Human immune

Human immune cells dataset from the scIB benchmarks



Luecken et al. (2021)
1.18 GiB
33506 × 12303

Used in


Human immune cells from peripheral blood and bone marrow taken from 5 datasets comprising 10 batches across technologies (10X, Smart-seq2).


dataset is an AnnData object with n_obs × n_vars = 33506 × 12303 with slots:


Name Description Type Data type Size
batch A batch identifier. This label is very context-dependent and may be a combination of the tissue, assay, donor, etc. vector category 33506
cell_type Classification of the cell type based on its characteristics and function within the tissue or organism. vector category 33506
size_factors The size factors created by the normalisation method, if any. vector float32 33506
tissue Specific tissue from which the cells were derived, key for context and specificity in cell studies. vector category 33506
feature_name A human-readable name for the feature, usually a gene symbol. vector object 12303
hvg Whether or not the feature is considered to be a ‘highly variable gene’ vector bool 12303
hvg_score A ranking of the features by hvg. vector float64 12303
knn_connectivities K nearest neighbors connectivities matrix. sparsematrix float32 33506 × 33506
knn_distances K nearest neighbors distance matrix. sparsematrix float64 33506 × 33506
X_pca The resulting PCA embedding. densematrix float32 33506 × 50
pca_loadings The PCA loadings matrix. densematrix float32 12303 × 50
counts Raw counts sparsematrix float32 33506 × 12303
normalized Normalised expression values sparsematrix float32 33506 × 12303
dataset_description Long description of the dataset. atomic str 1
dataset_id A unique identifier for the dataset.

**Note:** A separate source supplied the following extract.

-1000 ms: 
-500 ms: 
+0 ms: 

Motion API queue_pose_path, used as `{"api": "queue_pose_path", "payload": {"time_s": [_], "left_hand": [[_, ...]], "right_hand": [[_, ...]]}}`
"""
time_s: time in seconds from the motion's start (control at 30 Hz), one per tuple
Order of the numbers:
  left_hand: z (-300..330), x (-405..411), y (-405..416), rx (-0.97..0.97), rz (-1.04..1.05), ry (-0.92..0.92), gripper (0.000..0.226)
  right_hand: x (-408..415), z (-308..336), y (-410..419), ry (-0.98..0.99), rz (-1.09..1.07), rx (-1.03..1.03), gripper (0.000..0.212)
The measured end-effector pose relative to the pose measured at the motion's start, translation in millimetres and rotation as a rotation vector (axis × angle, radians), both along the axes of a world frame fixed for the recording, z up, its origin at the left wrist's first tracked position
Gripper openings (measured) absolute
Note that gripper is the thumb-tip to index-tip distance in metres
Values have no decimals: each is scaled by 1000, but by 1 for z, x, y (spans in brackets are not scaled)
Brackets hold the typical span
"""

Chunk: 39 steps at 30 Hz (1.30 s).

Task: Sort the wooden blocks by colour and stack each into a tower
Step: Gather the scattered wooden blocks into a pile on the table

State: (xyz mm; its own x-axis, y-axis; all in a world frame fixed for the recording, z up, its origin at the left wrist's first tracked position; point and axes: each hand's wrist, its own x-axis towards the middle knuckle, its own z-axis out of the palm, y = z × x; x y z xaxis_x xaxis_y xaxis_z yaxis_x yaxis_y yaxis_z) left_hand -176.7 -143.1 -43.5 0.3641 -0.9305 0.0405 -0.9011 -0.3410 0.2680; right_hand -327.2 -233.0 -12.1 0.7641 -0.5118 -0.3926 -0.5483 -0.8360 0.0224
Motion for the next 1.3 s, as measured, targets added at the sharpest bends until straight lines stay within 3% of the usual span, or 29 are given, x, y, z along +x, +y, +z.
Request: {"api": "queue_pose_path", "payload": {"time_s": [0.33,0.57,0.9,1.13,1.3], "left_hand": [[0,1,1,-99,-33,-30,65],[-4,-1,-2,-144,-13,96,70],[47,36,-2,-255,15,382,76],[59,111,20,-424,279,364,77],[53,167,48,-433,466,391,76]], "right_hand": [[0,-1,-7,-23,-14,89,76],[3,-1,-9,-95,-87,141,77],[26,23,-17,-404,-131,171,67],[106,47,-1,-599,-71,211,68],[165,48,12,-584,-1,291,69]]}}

This is different from the obs.dataset_id field, which is the identifier for the dataset from which the cell data is derived. atomic str 1
dataset_name A human-readable name for the dataset. atomic str 1
dataset_organism The organism of the sample in the dataset. atomic str 1
dataset_reference Bibtex reference of the paper in which the dataset was published. atomic str 1
dataset_summary Short description of the dataset. atomic str 1
dataset_url Link to the original source of the dataset. atomic str 1
knn Supplementary K nearest neighbors data. dict 3
normalization_id Which normalization was used atomic str 1
pca_variance The PCA variance objects. dict 2


Luecken, Malte D., M. Büttner, K. Chaichoompu, A. Danese, M. Interlandi, M. F. Mueller, D. C. Strobl, et al. 2021. “Benchmarking Atlas-Level Data Integration in Single-Cell Genomics.” Nature Methods 19 (1): 41–50.